**WHAT NEEDS TO BE DONE:** Your task is to print every entry below exactly as given.
= = = = = = =
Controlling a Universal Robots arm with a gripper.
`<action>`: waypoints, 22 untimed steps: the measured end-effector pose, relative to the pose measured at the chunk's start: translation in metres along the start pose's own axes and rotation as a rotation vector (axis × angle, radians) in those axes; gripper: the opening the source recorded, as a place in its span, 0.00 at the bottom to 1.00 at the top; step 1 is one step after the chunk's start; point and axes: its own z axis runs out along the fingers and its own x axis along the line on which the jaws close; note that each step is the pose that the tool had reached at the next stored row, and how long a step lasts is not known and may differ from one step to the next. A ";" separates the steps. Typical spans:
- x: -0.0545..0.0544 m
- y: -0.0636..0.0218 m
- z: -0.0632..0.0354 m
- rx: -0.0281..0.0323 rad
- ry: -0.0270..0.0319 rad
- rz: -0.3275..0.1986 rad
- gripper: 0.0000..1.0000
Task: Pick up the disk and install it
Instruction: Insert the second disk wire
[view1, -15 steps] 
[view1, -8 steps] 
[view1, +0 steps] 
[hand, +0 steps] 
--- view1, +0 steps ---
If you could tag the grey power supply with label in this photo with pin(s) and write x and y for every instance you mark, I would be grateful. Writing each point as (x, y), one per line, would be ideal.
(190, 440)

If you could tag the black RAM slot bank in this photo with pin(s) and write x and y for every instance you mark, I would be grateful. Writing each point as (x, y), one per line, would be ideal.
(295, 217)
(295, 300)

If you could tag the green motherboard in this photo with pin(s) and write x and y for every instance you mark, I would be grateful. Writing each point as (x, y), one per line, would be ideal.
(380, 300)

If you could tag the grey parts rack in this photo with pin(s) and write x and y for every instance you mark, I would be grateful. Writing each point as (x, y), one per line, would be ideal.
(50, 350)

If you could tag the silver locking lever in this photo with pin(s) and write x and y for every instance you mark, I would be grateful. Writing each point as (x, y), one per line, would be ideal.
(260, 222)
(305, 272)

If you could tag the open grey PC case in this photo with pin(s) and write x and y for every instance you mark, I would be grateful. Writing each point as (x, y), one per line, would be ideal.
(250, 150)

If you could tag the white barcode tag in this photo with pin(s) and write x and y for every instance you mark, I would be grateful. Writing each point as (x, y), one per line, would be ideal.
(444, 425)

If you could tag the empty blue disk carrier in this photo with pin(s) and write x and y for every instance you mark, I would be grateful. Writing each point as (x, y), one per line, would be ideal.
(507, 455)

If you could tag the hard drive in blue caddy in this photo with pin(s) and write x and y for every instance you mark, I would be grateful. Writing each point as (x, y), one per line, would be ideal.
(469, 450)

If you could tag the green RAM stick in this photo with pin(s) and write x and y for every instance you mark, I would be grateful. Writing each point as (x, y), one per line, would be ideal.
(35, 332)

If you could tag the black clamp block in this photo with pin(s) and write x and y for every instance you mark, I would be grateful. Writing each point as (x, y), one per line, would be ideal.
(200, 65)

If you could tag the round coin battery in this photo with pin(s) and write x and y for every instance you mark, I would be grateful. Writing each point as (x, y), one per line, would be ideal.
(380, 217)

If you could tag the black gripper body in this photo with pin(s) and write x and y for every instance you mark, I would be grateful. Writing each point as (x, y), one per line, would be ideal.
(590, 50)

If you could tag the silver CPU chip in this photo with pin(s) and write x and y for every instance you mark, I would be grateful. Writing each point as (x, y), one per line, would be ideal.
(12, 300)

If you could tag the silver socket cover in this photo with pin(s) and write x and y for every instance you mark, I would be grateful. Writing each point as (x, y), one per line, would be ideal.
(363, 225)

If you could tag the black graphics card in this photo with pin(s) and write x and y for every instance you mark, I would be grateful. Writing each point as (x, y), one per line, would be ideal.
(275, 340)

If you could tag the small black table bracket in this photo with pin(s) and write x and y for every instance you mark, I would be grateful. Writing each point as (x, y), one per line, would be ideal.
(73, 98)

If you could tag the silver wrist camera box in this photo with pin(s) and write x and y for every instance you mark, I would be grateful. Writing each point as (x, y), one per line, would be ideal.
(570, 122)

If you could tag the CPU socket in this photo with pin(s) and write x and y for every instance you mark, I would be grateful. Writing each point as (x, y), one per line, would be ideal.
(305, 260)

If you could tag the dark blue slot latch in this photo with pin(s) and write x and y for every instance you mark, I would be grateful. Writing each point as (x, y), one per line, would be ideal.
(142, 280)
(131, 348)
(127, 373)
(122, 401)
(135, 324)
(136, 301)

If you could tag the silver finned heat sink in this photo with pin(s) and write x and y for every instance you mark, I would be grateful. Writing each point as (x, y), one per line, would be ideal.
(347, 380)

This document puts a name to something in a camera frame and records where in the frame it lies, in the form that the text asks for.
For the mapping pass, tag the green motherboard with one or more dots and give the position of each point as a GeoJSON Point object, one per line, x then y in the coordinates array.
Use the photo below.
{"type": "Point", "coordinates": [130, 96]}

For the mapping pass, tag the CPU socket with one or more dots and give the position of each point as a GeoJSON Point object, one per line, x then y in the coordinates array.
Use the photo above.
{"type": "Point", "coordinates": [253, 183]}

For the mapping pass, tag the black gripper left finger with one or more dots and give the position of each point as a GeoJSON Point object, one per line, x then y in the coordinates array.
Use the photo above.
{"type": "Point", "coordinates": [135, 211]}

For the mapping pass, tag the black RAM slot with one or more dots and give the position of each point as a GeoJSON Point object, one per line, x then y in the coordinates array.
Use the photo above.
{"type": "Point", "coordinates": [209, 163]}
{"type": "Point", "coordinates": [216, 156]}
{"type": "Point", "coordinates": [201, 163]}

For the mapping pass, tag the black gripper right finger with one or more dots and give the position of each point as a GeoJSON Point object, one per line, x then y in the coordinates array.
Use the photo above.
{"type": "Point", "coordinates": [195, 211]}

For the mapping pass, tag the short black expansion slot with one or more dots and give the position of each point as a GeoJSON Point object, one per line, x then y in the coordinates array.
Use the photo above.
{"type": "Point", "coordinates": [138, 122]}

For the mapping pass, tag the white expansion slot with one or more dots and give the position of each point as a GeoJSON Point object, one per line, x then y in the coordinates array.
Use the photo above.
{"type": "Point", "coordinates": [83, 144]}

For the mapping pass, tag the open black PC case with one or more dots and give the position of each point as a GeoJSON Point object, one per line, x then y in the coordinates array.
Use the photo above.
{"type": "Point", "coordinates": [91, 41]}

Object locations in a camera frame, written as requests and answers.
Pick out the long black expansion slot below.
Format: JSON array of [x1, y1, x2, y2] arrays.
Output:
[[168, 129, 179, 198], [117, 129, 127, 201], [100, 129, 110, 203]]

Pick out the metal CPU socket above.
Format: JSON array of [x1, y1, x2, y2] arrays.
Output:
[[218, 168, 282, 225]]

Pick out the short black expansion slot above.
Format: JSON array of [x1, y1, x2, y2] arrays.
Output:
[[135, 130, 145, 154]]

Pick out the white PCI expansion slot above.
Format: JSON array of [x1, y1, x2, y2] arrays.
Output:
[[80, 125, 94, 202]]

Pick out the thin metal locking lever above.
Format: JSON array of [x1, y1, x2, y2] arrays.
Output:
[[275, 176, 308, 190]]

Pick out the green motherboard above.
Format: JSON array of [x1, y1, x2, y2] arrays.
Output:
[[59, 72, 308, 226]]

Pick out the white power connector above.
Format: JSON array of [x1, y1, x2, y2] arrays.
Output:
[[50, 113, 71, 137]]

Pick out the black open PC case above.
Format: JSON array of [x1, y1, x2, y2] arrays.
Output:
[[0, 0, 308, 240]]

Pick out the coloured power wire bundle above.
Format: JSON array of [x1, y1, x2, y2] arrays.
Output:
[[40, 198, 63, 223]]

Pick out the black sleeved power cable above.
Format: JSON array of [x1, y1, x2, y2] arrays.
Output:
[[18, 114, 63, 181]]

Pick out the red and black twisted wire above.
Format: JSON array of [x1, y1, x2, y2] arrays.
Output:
= = = = = = =
**EXERCISE SOLUTION:**
Controlling a Universal Robots arm with a gripper.
`<action>`: waypoints, 22 untimed steps: the measured end-effector pose, relative to the pose measured at the chunk's start: translation in metres along the start pose's own axes and rotation as a rotation vector (axis × angle, radians) in those axes; gripper: the opening the source recorded, as a place in its span, 0.00 at the bottom to 1.00 at the top; step 1 is one step after the chunk's start; point and axes: its own z axis runs out along the fingers and its own x axis along the line on which the jaws close; note that each step is the pose that the tool had reached at the next stored row, and how long a step lasts is not known and may differ from one step to the next. A ";" separates the steps. Typical spans:
- x: -0.0545..0.0544 m
- y: -0.0636..0.0218 m
- z: -0.0632..0.0354 m
- rx: -0.0281..0.0323 rad
- ry: -0.0270..0.0319 rad
- rz: -0.3275..0.1986 rad
- gripper: 0.0000..1.0000
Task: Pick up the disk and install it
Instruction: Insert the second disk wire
[view1, -15 steps] 
[view1, -8 steps] 
[view1, +0 steps] 
[hand, +0 steps] 
--- view1, +0 steps ---
If you could tag the grey power supply with label in this photo with pin(s) and write x and y for every instance you mark, I would be grateful. Writing each point as (x, y), one per line, would be ideal.
(190, 440)

If you could tag the black RAM slot bank in this photo with pin(s) and write x and y for every instance you mark, I would be grateful. Writing each point as (x, y), one per line, would be ideal.
(295, 217)
(295, 300)

If you could tag the green motherboard in this photo with pin(s) and write x and y for every instance you mark, I would be grateful. Writing each point as (x, y), one per line, would be ideal.
(380, 300)

If you could tag the grey parts rack in this photo with pin(s) and write x and y for every instance you mark, I would be grateful. Writing each point as (x, y), one per line, would be ideal.
(50, 350)

If you could tag the silver locking lever in this photo with pin(s) and write x and y for every instance you mark, I would be grateful. Writing each point as (x, y), one per line, would be ideal.
(260, 222)
(305, 272)

If you could tag the open grey PC case in this photo with pin(s) and write x and y for every instance you mark, I would be grateful. Writing each point as (x, y), one per line, would be ideal.
(250, 150)

If you could tag the white barcode tag in this photo with pin(s) and write x and y for every instance you mark, I would be grateful. Writing each point as (x, y), one per line, would be ideal.
(444, 425)

If you could tag the empty blue disk carrier in this photo with pin(s) and write x and y for every instance you mark, I would be grateful. Writing each point as (x, y), one per line, would be ideal.
(507, 455)

If you could tag the hard drive in blue caddy in this photo with pin(s) and write x and y for every instance you mark, I would be grateful. Writing each point as (x, y), one per line, would be ideal.
(469, 450)

If you could tag the green RAM stick in this photo with pin(s) and write x and y for every instance you mark, I would be grateful. Writing each point as (x, y), one per line, would be ideal.
(35, 332)

If you could tag the black clamp block in this photo with pin(s) and write x and y for every instance you mark, I would be grateful. Writing each point as (x, y), one per line, would be ideal.
(200, 65)

If you could tag the round coin battery in this photo with pin(s) and write x and y for every instance you mark, I would be grateful. Writing each point as (x, y), one per line, would be ideal.
(380, 217)

If you could tag the black gripper body in this photo with pin(s) and write x and y for every instance you mark, I would be grateful. Writing each point as (x, y), one per line, would be ideal.
(590, 50)

If you could tag the silver CPU chip in this photo with pin(s) and write x and y for every instance you mark, I would be grateful. Writing each point as (x, y), one per line, would be ideal.
(12, 300)

If you could tag the silver socket cover in this photo with pin(s) and write x and y for every instance you mark, I would be grateful. Writing each point as (x, y), one per line, would be ideal.
(363, 225)

If you could tag the black graphics card in this photo with pin(s) and write x and y for every instance you mark, I would be grateful. Writing each point as (x, y), one per line, would be ideal.
(275, 340)

If you could tag the small black table bracket in this photo with pin(s) and write x and y for every instance you mark, I would be grateful. Writing each point as (x, y), one per line, would be ideal.
(73, 98)

If you could tag the silver wrist camera box in this photo with pin(s) and write x and y for every instance you mark, I would be grateful. Writing each point as (x, y), one per line, would be ideal.
(570, 122)

If you could tag the CPU socket in this photo with pin(s) and write x and y for every instance you mark, I would be grateful. Writing each point as (x, y), one per line, would be ideal.
(305, 260)

If you could tag the dark blue slot latch in this photo with pin(s) and write x and y for every instance you mark, I would be grateful. Writing each point as (x, y), one per line, would be ideal.
(142, 280)
(131, 348)
(127, 373)
(122, 401)
(135, 324)
(136, 301)

If you could tag the silver finned heat sink in this photo with pin(s) and write x and y for every instance you mark, I would be grateful. Writing each point as (x, y), one per line, would be ideal.
(347, 380)

This document puts a name to something in a camera frame and records where in the frame it lies, in the form that the text asks for.
For the mapping pass, tag the green motherboard with one or more dots and give the position of each point as a GeoJSON Point object, one per line, x then y in the coordinates array.
Use the photo below.
{"type": "Point", "coordinates": [130, 96]}

For the mapping pass, tag the CPU socket with one or more dots and give the position of each point as a GeoJSON Point object, one per line, x then y in the coordinates array.
Use the photo above.
{"type": "Point", "coordinates": [253, 183]}

For the mapping pass, tag the black gripper left finger with one or more dots and give the position of each point as a GeoJSON Point object, one per line, x then y in the coordinates array.
Use the photo above.
{"type": "Point", "coordinates": [135, 211]}

For the mapping pass, tag the black RAM slot with one or more dots and give the position of each point as a GeoJSON Point object, one per line, x then y in the coordinates array.
Use the photo above.
{"type": "Point", "coordinates": [209, 163]}
{"type": "Point", "coordinates": [216, 156]}
{"type": "Point", "coordinates": [201, 163]}

For the mapping pass, tag the black gripper right finger with one or more dots and give the position of each point as a GeoJSON Point object, one per line, x then y in the coordinates array.
Use the photo above.
{"type": "Point", "coordinates": [195, 211]}

For the mapping pass, tag the short black expansion slot with one or more dots and give the position of each point as a GeoJSON Point object, one per line, x then y in the coordinates array.
Use the photo above.
{"type": "Point", "coordinates": [138, 122]}

For the mapping pass, tag the white expansion slot with one or more dots and give the position of each point as a GeoJSON Point object, one per line, x then y in the coordinates array.
Use the photo above.
{"type": "Point", "coordinates": [83, 144]}

For the mapping pass, tag the open black PC case with one or more dots and give the position of each point as a GeoJSON Point object, one per line, x then y in the coordinates array.
Use the photo above.
{"type": "Point", "coordinates": [91, 41]}

Object locations in a camera frame, written as requests and answers.
Pick out the long black expansion slot below.
Format: JSON array of [x1, y1, x2, y2] arrays.
Output:
[[168, 129, 179, 198], [117, 129, 127, 201], [100, 129, 110, 203]]

Pick out the metal CPU socket above.
Format: JSON array of [x1, y1, x2, y2] arrays.
Output:
[[218, 168, 282, 225]]

Pick out the short black expansion slot above.
Format: JSON array of [x1, y1, x2, y2] arrays.
Output:
[[135, 130, 145, 154]]

Pick out the white PCI expansion slot above.
Format: JSON array of [x1, y1, x2, y2] arrays.
Output:
[[80, 125, 94, 202]]

Pick out the thin metal locking lever above.
Format: JSON array of [x1, y1, x2, y2] arrays.
Output:
[[275, 176, 308, 190]]

Pick out the green motherboard above.
Format: JSON array of [x1, y1, x2, y2] arrays.
Output:
[[59, 72, 308, 226]]

Pick out the white power connector above.
Format: JSON array of [x1, y1, x2, y2] arrays.
Output:
[[50, 113, 71, 137]]

Pick out the black open PC case above.
Format: JSON array of [x1, y1, x2, y2] arrays.
Output:
[[0, 0, 308, 240]]

Pick out the coloured power wire bundle above.
Format: JSON array of [x1, y1, x2, y2] arrays.
Output:
[[40, 198, 63, 223]]

Pick out the black sleeved power cable above.
Format: JSON array of [x1, y1, x2, y2] arrays.
Output:
[[18, 114, 63, 181]]

Pick out the red and black twisted wire above.
Format: JSON array of [x1, y1, x2, y2] arrays.
Output:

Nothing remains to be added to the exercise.